Net chat room set trap for deadly baby theft


December 20, 2004 - 10:53AM

Lisa Montgomery

Lisa Montgomery
Photo: AP

A chilling exchange on an internet chat board for rat terrier owners shows how a US woman who allegedly ripped the baby out of a pregnant dog breeder set up the meeting.

Other exchanges show how the board members figured out what must have happened and pointed cops to the suspect.

The first message in the tragic chain was posted Wednesday at 4:22 p.m., by a Kansas woman calling herself Darlene Fischer, with the screen name "fischer4kids" - but who was really accused killer Lisa Montgomery, authorities have said. The note was the bait to trap victim Bobbie Jo Stinnett.

"I was recommended to you by (name withheld by the New York Daily News) and have been unable to reach you by either phone or e-mail," the message read. "Please get in touch with me soon as we are considering the purchase of one of your puppies and would like to ask you a few questions."

Stinnett replied with a cheerful message at 7.44 pm:

"Darlene, I've emailed you with the directions so we can meet. I do so hope that the email reaches you. Great chatting with you on messenger. And do look forward to chatting with you tomorrow am.

"Thanks (name withheld), and talk to you soon, Darlene!

"Have a great evening.


Montgomery had been on the chat board often, using her own name and posting photos of her own rat terrier puppies and seeking mates for her own breeding projects.

Early Friday morning, as news reports aired about the horrific baby snatching, the regulars on the Ratter Chatter site realised the victim was one of their own.

And then they realized that "Darlene" would have met Bobbie Jo on the day she was killed, and that the woman had arranged the deadly meeting through their chat board.

They also recalled that both Stinnett and Montgomery had discussed their pregnancies on the chat site.
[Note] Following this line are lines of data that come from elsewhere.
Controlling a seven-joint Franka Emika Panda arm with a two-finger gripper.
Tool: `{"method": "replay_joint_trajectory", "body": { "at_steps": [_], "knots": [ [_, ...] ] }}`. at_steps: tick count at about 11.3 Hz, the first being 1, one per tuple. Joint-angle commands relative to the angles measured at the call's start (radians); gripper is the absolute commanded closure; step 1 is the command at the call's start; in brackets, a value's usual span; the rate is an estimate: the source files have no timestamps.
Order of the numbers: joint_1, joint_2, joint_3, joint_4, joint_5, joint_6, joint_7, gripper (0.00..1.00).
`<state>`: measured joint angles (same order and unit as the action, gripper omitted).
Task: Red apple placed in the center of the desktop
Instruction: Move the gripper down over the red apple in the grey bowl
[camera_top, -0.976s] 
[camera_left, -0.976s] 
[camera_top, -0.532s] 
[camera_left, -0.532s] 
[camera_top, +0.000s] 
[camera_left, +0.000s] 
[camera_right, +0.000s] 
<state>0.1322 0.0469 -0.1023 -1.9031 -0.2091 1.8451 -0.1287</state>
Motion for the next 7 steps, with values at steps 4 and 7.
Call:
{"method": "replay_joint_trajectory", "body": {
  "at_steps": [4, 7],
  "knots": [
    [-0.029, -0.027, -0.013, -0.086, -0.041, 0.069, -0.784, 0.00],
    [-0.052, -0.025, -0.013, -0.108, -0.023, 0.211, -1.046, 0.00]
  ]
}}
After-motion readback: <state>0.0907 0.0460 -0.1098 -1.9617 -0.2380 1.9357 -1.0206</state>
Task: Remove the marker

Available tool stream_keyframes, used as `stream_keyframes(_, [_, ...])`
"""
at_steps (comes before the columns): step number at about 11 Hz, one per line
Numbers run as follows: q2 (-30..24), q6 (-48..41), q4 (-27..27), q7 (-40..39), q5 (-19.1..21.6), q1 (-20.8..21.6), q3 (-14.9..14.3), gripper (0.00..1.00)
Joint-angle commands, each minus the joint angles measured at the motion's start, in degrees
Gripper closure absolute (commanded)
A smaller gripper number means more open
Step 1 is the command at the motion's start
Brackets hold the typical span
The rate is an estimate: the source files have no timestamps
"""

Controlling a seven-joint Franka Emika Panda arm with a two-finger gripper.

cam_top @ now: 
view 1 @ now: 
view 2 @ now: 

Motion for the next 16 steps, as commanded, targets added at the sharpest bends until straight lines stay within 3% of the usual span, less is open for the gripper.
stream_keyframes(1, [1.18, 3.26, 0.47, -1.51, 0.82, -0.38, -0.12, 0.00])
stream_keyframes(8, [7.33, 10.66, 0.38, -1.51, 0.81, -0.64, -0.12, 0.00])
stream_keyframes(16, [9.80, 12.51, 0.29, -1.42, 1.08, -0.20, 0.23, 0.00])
Montgomery, who was not pregnant, was claiming as recently as last week that she was due in days.

"Darlene Fischer was supposed to meet her on (Thursday)," wrote one poster.

One chatter figured out that the internet address for Fischer traced back to Kansas - where the baby was eventually recovered at Montgomery's home.

By 8 am, several members had called the police with the information they had gathered.

Police said the tips and a sighting of the suspect's car led them quickly to Montgomery.

By the time it was over, the pain was palpable in the messages. "We just saw a murder plan in front of us and it makes me so sad," wrote one poster.

One woman wrote she'd just been told by the suspect that she was due to give birth the day Stinnett was killed.

"Now I'm just sick as heck ... ," the woman wrote. "If this is true ... she just posted to me not long ago that she was going to have her baby Thursday."